Well-placed comments, Bryan. The author did elaborate on several points to the SLED listserv (SL Educators) citing the difficulty of being comprehensive in the limited word count available... for the PRINT version (a whole other thread for perhaps a Chronicle 2.0 might be to ask why the limits of print publication extend to the web??).

As a sidebar, we are hopefully ready soon to share the results of a survey we did of 200+ SL educators in May. On the question of negative experiences, one of the common responses was in the area of harassment and a desire to feel "safer" from attacks.

What was even more interesting was when we split by gender, it was evenly distributed. I am not in any way advocating any sort of policing or systemic monitoring, but it is worth noting that a common shared concerned -- in a virtual world where you cannot be physically harmed -- is feeling safe and free from virtual harm.
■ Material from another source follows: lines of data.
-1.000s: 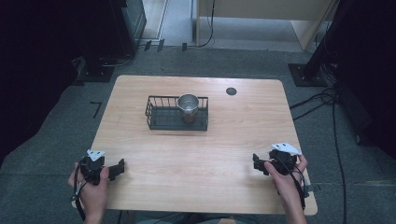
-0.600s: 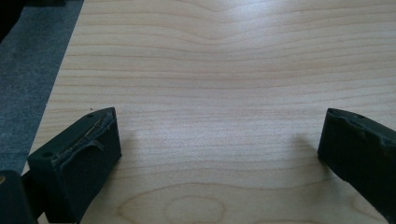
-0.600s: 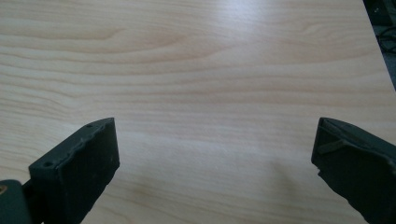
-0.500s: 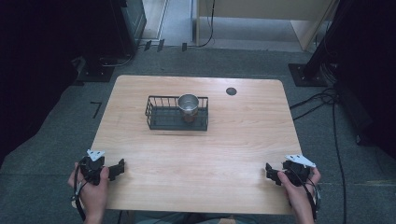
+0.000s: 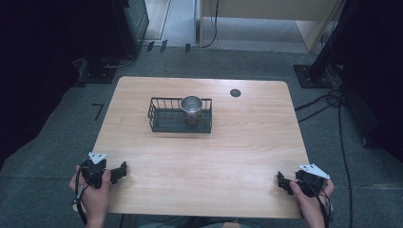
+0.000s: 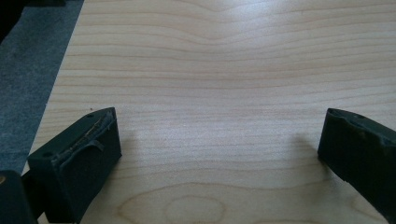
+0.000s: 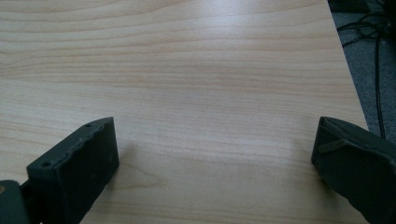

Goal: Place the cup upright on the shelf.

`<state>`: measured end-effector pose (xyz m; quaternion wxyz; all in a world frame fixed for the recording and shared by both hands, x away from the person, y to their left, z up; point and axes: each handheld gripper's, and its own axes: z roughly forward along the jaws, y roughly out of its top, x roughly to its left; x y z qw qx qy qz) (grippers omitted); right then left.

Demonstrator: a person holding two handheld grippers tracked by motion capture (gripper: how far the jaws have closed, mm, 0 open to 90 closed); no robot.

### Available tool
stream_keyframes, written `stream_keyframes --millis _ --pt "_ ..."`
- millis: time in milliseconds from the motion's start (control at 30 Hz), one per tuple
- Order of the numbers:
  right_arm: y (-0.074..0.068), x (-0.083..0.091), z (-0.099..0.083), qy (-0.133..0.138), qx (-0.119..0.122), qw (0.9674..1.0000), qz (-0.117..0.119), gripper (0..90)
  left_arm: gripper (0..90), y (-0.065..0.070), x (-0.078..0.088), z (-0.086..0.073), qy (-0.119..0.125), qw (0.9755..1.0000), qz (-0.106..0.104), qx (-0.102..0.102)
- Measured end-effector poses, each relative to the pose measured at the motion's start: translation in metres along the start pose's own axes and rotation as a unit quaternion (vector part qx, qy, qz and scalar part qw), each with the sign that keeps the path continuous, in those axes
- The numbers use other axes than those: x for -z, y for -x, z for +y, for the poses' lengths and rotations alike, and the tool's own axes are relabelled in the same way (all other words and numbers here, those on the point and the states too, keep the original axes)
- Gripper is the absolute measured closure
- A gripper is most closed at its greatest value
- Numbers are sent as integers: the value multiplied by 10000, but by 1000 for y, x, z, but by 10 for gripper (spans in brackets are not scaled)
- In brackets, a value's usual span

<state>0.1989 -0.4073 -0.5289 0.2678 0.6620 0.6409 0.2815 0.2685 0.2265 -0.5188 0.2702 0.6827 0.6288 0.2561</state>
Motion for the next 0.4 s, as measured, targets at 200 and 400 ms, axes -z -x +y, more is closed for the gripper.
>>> stream_keyframes --millis 200,400 --pt "0 0 0 -8 32 10000 16 0 0 0 0 0 0 10000 1 -1" --pt "0 0 0 6 50 10000 28 9 0 0 0 0 0 10000 1 0"
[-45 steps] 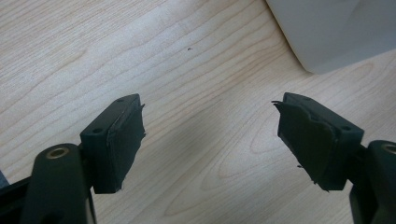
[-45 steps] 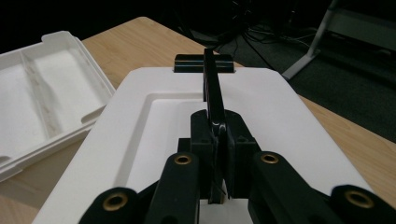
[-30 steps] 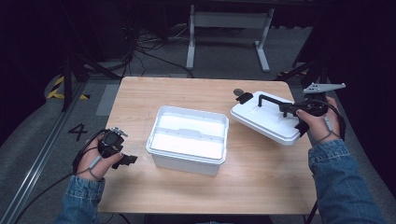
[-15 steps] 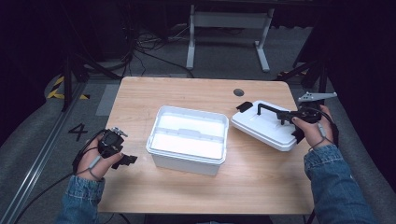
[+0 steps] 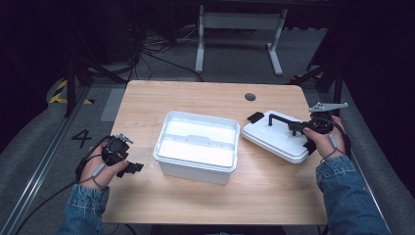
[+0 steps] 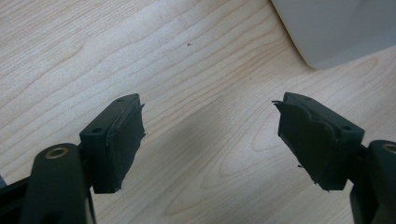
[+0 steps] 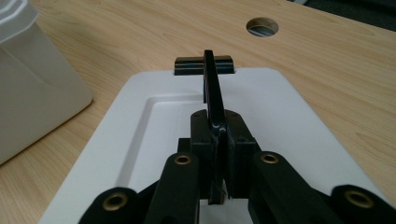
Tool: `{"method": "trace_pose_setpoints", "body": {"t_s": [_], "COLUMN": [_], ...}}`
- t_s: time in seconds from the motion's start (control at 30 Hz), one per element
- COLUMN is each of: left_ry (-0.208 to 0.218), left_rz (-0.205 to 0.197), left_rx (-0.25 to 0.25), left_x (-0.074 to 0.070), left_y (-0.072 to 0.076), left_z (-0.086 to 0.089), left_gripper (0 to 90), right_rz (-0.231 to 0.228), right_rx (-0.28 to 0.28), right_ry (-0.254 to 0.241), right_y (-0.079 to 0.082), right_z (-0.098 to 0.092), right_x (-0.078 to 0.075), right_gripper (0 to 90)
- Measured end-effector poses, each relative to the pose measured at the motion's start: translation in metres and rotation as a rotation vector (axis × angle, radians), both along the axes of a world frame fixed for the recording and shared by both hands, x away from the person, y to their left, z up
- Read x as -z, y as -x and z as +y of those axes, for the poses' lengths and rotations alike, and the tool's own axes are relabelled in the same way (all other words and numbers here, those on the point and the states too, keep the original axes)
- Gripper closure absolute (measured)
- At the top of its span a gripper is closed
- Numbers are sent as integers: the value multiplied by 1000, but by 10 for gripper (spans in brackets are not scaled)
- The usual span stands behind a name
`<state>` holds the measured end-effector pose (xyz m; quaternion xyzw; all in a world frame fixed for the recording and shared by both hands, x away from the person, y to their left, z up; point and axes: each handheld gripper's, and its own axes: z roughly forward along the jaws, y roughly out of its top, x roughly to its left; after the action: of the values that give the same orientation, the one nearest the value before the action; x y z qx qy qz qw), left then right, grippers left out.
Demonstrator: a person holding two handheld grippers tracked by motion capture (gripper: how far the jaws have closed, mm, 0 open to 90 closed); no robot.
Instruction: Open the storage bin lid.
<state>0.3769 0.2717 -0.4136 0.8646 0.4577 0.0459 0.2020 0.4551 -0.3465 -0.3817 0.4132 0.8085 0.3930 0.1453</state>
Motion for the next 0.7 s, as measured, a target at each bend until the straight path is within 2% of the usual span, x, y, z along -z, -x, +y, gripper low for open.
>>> {"method": "trace_pose_setpoints", "body": {"t_s": [0.17,0.5,0.7], "left_ry": [-1,0,0], "left_rz": [1,2,1], "left_rx": [0,2,6], "left_x": [0,0,0], "left_y": [0,0,0], "left_z": [0,-1,-1], "left_gripper": [232,232,231], "right_rz": [3,54,72], "right_rx": [4,18,22], "right_ry": [-9,-46,-51], "right_y": [1,6,8], "right_z": [-2,-9,-11], "right_x": [6,22,30], "right_gripper": [846,845,844]}}
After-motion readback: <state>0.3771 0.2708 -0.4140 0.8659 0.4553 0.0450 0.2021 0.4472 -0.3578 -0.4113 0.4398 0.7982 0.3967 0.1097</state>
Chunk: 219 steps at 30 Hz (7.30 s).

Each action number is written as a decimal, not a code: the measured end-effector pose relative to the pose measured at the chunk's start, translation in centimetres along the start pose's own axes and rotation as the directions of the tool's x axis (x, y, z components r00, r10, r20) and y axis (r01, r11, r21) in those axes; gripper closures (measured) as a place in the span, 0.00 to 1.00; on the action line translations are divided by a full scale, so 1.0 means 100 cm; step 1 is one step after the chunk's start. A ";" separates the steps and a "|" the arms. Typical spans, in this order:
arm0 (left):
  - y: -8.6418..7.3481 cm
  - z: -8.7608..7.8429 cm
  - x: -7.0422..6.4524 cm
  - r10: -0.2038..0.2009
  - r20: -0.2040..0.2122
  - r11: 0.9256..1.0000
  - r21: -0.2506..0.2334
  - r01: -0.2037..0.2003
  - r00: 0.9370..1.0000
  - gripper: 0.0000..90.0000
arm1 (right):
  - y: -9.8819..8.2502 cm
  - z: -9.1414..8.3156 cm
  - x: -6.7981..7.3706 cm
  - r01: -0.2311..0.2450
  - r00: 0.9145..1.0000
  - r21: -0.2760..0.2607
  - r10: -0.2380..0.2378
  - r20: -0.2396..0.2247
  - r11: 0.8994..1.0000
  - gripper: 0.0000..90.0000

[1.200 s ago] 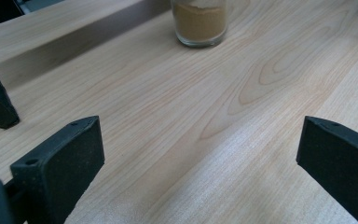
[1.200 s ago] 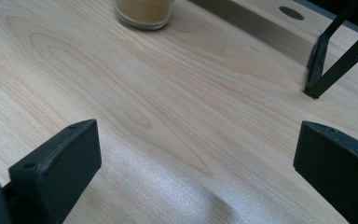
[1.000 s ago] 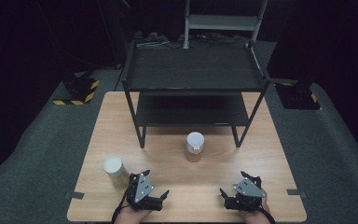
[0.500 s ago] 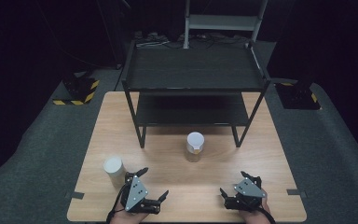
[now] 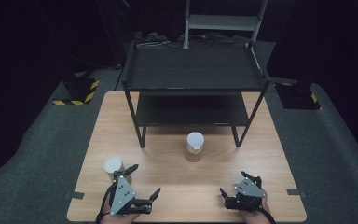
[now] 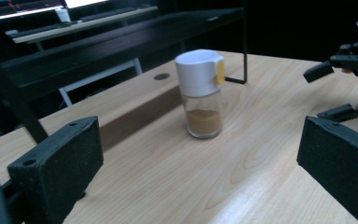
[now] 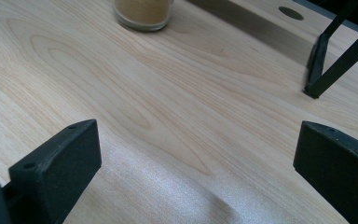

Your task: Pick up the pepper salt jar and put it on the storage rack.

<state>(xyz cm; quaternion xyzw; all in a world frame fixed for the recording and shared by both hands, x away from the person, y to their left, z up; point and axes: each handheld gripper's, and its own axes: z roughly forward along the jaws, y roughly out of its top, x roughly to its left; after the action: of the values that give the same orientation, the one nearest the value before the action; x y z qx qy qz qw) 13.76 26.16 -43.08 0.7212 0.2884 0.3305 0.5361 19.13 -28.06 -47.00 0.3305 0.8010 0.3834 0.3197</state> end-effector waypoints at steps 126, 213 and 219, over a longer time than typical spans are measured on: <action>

This will play out more as it seems the participants in SL are nudging over the line from the early innovators (Prokofy's fanboyz) who are/were a lot more comfortable in thw wild wild virtual west.

Gxere,op

What made me sad when I read Bugeja's piece was that people considering the use of SL for education will read it and think this guy has any idea what he's talking about. As you rightly point out, much better and more useful criticism has been written elsewhere. His article was filled with fear, half-truths, and a shocking unwillingness to consider any of a number of possible solutions for the problems he sees. The title itself, "A Second Look at Second Life," is misleading - this is not the work of someone who was an enthusiast and then discovered SL's flaws. It seems Bugeja feared SL from the first time he laid eyes on it. I had to respond with my own blogpost, and I'm glad you did too.